How to complete this task - The required output consists solely of the lines from the top of the listing through the line containing "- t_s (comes", transcribed exactly.
▶
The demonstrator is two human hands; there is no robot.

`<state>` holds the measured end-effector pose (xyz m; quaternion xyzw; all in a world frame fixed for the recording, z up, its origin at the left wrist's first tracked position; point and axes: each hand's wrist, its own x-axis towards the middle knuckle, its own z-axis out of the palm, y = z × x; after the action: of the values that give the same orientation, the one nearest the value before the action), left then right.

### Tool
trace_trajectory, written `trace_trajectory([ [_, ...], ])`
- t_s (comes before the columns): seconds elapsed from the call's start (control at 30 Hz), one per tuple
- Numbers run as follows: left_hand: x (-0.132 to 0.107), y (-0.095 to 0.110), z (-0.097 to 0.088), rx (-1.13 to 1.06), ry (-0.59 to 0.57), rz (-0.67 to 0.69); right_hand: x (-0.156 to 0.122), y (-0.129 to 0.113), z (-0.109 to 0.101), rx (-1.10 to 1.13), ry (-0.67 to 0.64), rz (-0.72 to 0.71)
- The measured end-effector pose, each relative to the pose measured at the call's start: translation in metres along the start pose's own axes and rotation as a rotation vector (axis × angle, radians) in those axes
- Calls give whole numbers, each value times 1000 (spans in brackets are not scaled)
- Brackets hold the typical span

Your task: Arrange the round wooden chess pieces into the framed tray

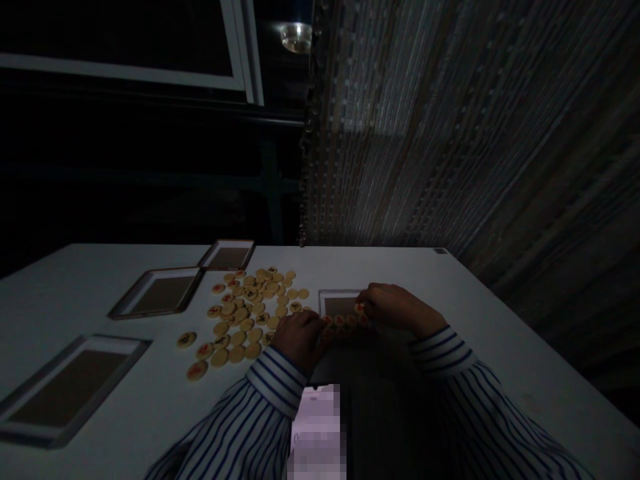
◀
Completed task -
The demonstrator is two human hands; there is no robot.

`<state>` holds the measured end-effector pose (xyz m; quaternion xyzw; all in a world frame fixed for the recording, z up, its origin at the left wrist's first tracked position; point and axes: each hand's wrist, its own x-axis towards the middle knuckle, its own z-axis out of the palm, y = z × x; after the action: of the values that give the same orientation, the one nearest the value before the action), left then right.

### Tool
trace_trajectory, written `trace_trajectory([ [_, ...], ])`
- t_s (comes before the columns): seconds elapsed from the call's start (control at 30 Hz), one per tuple

The requested output is complete.